Start of MATERIAL PROVIDED

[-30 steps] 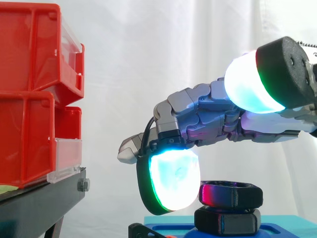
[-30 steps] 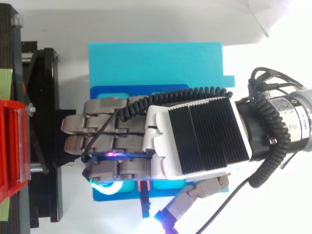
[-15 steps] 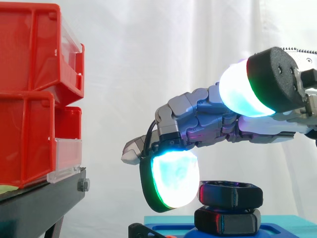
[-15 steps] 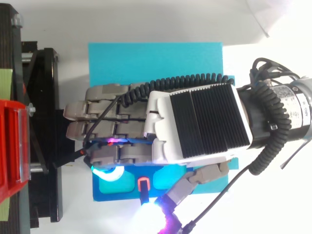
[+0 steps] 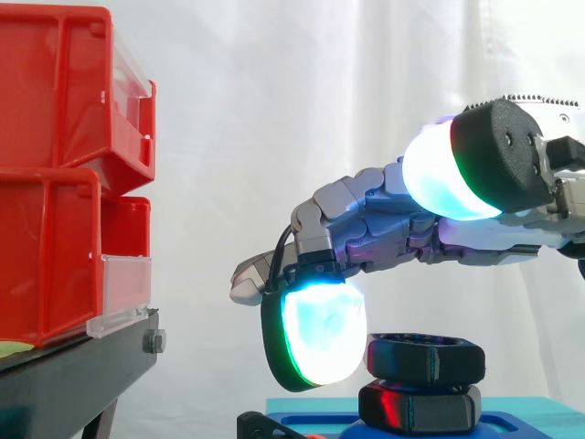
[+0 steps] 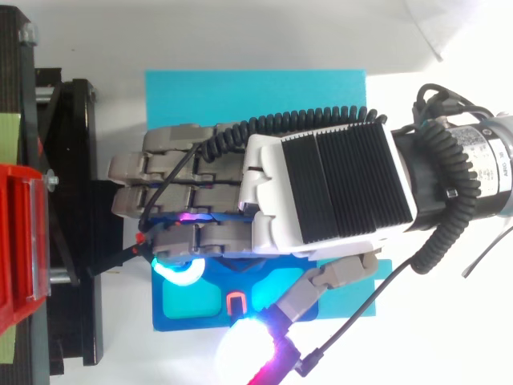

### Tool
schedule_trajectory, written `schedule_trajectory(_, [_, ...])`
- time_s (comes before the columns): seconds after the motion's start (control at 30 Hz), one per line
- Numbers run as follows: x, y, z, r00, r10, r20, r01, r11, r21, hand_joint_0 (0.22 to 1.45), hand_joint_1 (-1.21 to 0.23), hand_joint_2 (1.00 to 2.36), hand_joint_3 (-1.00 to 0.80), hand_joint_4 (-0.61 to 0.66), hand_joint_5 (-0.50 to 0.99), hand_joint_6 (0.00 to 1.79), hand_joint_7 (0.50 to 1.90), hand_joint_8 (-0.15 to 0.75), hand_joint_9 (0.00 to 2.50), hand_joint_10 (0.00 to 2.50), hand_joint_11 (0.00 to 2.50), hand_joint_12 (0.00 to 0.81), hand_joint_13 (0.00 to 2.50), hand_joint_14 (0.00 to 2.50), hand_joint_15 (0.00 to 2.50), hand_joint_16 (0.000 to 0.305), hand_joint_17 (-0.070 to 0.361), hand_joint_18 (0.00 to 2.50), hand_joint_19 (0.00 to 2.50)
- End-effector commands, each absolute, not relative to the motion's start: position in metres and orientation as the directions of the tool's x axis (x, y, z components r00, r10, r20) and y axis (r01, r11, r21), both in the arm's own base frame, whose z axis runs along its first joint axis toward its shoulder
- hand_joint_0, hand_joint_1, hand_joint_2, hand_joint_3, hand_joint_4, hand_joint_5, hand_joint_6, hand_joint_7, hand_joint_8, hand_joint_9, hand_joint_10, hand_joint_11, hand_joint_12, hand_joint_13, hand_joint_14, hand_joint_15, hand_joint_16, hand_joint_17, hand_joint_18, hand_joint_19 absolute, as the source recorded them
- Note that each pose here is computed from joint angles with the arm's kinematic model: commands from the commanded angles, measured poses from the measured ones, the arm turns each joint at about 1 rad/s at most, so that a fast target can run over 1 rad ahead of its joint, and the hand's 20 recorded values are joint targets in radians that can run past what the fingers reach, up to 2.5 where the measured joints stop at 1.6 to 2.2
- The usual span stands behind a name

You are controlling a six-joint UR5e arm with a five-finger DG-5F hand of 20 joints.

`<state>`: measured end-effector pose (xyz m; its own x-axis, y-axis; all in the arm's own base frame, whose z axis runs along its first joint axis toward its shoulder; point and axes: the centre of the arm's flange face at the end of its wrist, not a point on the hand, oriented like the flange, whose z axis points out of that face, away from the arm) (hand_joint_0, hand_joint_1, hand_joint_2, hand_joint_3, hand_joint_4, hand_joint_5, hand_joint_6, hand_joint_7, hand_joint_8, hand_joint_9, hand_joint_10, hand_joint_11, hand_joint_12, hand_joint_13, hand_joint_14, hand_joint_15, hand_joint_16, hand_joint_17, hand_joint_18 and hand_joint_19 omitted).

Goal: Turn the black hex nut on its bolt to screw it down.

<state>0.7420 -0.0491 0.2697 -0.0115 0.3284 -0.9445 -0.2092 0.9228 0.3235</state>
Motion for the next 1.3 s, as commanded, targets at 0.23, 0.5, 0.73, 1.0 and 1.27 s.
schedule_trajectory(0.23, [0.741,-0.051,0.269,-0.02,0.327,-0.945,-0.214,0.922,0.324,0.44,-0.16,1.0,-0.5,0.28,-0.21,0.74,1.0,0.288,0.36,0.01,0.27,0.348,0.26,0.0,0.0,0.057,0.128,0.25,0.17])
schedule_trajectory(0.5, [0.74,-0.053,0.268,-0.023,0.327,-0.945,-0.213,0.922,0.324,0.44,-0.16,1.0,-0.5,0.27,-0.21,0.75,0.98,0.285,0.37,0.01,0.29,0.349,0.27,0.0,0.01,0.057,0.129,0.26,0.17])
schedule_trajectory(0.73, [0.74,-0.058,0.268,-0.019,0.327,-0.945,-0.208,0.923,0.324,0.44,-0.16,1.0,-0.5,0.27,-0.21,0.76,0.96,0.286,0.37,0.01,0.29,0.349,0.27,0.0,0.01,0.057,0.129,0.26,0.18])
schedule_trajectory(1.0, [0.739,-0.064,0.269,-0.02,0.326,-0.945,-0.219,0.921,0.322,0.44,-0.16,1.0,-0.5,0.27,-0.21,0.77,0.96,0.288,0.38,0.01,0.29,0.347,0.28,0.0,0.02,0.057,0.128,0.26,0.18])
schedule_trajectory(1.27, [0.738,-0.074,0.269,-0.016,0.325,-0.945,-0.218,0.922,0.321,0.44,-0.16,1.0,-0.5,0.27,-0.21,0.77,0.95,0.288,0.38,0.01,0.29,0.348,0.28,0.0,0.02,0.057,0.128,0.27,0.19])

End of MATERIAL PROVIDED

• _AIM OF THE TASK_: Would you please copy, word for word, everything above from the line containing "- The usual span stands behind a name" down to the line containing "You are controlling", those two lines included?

• _TASK RESPONSE_:
- The usual span stands behind a name

You are controlling a six-joint UR5e arm with a five-finger DG-5F hand of 20 joints.

That wraps up the answer.